Malicious actors seem to be beginning to turn to Golang as a malware language since it is not typically picked up by antivirus software.

Larry Loeb

July 5, 2019

3 Min Read

F5 researchers uncovereda cryptominer campaign (Monero, of course, for the anonymity) that has been delivering a new kind of Golang malware that targets Linux-based servers. Golang malware has been minimal to nonexistent in the known threat landscape. It became detectable in mid-2018 and has continued throughout 2019.

For the less geeky out there, this is what Wikipedia says about Go, the language in Golang. "Go is a statically typed compiled language in the tradition of C, with memory safety, garbage collection, structural typing, and CSP-style concurrent programming features added. The compiler, tools and source code are all free and open source." Google designed it.

Free and open source. With concurrent programming features built-in, you say? Someone seems to be using new tools to get somewhere. Malicious actors seem to be beginning to turn to Golang as a malware language since -- aha! -- it is not typically picked up by antivirus software.

But in what manner were the new tools used? Let's look. How a malware propagates is where that malware usually shows off the tricks that it has in store.

F5 posted that, "The malware campaign propagates using 7 different methods: 4 web application exploits (2 targeting ThinkPHP, 1 targeting Drupal, and 1 targeting Confluence), SSH credentials enumeration, Redis database passwords enumeration, and also trying to connect other machines using found SSH keys."

Ok, that's a lot of arrows in that quiver.

As far as timelines go, F5 says that the operation appeared to start around June 10, 2019. The first exploit requests were seen around June 16. The botnet doing the Monero mining is currently estimated to include several thousand infected machines.

So, who is being creative with Go for money?

Doing an attribution on any software is a collection of probabilities.
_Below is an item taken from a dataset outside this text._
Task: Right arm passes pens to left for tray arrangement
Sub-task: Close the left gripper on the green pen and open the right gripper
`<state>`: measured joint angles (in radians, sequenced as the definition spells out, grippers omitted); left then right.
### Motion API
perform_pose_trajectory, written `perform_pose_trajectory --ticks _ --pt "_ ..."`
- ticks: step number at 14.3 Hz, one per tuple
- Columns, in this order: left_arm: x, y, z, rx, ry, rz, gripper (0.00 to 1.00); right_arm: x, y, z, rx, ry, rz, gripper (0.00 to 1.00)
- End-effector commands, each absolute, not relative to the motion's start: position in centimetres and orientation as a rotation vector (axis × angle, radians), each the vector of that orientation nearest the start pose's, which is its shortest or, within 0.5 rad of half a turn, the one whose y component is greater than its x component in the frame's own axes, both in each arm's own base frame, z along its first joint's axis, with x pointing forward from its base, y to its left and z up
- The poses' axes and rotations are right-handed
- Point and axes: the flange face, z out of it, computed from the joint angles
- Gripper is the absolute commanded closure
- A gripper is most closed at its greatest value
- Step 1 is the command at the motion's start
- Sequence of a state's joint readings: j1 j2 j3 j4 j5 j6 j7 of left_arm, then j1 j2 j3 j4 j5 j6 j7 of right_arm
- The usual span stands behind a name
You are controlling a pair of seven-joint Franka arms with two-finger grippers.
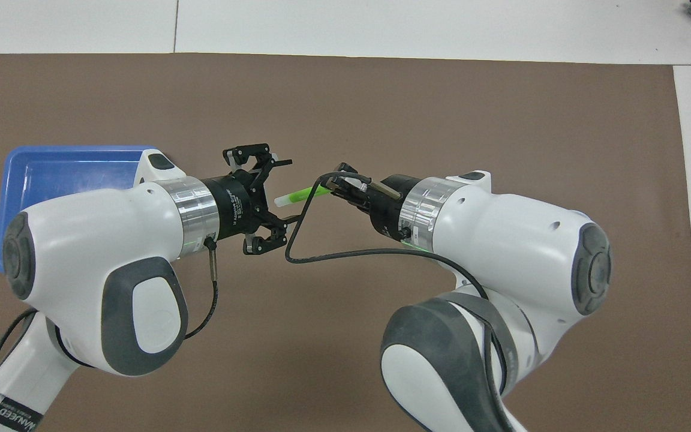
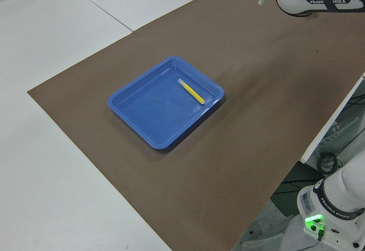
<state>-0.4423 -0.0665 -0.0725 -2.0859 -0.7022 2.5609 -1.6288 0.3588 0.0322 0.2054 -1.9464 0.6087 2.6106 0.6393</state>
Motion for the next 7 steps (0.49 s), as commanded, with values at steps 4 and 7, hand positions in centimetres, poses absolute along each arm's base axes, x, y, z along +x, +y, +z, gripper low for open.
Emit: perform_pose_trajectory --ticks 4,7 --pt "49.9 -27.0 51.3 1.556 1.769 -0.209 0.13 51.8 30.8 53.4 -2.303 0.626 -0.296 1.0" --pt "49.7 -28.2 50.6 1.545 1.768 -0.2 0.13 51.7 30.8 53.3 -2.304 0.627 -0.295 1.0"
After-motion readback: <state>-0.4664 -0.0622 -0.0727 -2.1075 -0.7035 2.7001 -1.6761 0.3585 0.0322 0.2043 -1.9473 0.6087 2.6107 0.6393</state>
Calls are made on each element that comprises the malware, but the overall context may be critical. So, you enumerate what you know as a start.

The attacker uses the online clipboard service pastebin.com to host the spearhead bash script. Cheap and anonymous. Anyone could use it. But along with maintaining persistence, the script looks for process running from the /tmp directory and kills them. Intentionally, it keeps the processes that contain the strings for mysqli or mysqlc. F5 says that the malware is hosted on an already compromised Chinese ecommerce website. This is significant. Did the attackers hijack that website or did the owners of it install the malware themselves?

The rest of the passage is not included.